Supplied records: Begin
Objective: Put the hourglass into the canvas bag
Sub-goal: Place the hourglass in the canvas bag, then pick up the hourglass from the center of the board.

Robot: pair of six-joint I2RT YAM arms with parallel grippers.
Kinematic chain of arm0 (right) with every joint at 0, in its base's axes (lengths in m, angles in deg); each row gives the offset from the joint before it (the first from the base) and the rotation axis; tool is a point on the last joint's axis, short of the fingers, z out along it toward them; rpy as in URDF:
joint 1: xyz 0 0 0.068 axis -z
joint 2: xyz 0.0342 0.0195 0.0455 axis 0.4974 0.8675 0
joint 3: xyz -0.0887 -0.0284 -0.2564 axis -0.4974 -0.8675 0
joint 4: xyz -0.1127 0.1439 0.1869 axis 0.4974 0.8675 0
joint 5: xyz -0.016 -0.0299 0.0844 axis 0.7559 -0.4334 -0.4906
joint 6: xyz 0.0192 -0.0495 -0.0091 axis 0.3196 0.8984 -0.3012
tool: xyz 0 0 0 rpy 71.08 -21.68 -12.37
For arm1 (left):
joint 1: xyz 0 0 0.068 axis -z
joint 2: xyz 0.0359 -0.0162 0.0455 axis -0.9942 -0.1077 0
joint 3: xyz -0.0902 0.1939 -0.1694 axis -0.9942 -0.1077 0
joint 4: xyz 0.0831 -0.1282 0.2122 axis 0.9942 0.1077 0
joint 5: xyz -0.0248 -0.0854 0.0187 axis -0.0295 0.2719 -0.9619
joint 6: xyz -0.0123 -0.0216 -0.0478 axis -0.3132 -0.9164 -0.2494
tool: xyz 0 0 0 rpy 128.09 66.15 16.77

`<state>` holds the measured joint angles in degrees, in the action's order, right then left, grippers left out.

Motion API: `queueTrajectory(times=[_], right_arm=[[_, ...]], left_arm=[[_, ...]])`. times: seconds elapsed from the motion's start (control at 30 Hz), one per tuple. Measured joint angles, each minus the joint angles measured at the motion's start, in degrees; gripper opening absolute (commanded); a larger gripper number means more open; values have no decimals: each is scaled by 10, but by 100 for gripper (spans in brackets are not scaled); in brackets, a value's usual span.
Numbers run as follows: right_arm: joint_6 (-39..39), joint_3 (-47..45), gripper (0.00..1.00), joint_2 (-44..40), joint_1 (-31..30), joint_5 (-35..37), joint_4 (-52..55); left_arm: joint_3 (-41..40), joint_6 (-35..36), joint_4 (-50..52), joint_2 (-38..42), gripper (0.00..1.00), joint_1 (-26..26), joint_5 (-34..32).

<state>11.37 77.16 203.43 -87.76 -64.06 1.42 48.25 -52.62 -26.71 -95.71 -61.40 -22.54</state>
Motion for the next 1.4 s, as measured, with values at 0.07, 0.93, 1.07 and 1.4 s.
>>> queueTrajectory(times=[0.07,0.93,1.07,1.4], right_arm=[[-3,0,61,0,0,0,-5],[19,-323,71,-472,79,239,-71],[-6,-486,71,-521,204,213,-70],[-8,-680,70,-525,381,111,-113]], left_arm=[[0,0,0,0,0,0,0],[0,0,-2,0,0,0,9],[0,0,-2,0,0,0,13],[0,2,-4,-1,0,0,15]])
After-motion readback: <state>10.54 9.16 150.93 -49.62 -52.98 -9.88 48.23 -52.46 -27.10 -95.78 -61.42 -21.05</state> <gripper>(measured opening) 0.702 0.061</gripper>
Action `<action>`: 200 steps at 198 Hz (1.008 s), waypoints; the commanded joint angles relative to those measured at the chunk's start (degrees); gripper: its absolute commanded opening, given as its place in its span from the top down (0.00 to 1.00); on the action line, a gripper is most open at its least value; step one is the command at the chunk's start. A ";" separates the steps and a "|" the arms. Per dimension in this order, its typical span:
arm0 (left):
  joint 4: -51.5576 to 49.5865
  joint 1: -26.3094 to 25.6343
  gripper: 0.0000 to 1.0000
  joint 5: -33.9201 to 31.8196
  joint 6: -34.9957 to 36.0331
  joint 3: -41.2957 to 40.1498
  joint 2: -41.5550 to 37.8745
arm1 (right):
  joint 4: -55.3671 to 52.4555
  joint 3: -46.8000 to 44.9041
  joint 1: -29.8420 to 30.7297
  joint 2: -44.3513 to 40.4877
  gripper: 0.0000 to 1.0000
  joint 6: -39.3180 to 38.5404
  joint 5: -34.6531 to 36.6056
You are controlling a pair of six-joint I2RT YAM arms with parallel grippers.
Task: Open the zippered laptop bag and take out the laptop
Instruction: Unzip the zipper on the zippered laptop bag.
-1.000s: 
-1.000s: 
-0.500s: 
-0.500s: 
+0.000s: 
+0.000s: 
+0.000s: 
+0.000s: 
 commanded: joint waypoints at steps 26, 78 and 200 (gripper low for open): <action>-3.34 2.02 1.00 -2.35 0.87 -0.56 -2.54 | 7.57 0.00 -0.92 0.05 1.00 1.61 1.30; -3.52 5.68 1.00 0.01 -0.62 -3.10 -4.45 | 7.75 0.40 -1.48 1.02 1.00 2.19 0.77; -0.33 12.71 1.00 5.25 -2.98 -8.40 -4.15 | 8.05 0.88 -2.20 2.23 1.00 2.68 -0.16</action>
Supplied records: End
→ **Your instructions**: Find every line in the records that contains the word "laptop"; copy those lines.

→ **Answer to the exercise**:
Task: Open the zippered laptop bag and take out the laptop
Instruction: Unzip the zipper on the zippered laptop bag.

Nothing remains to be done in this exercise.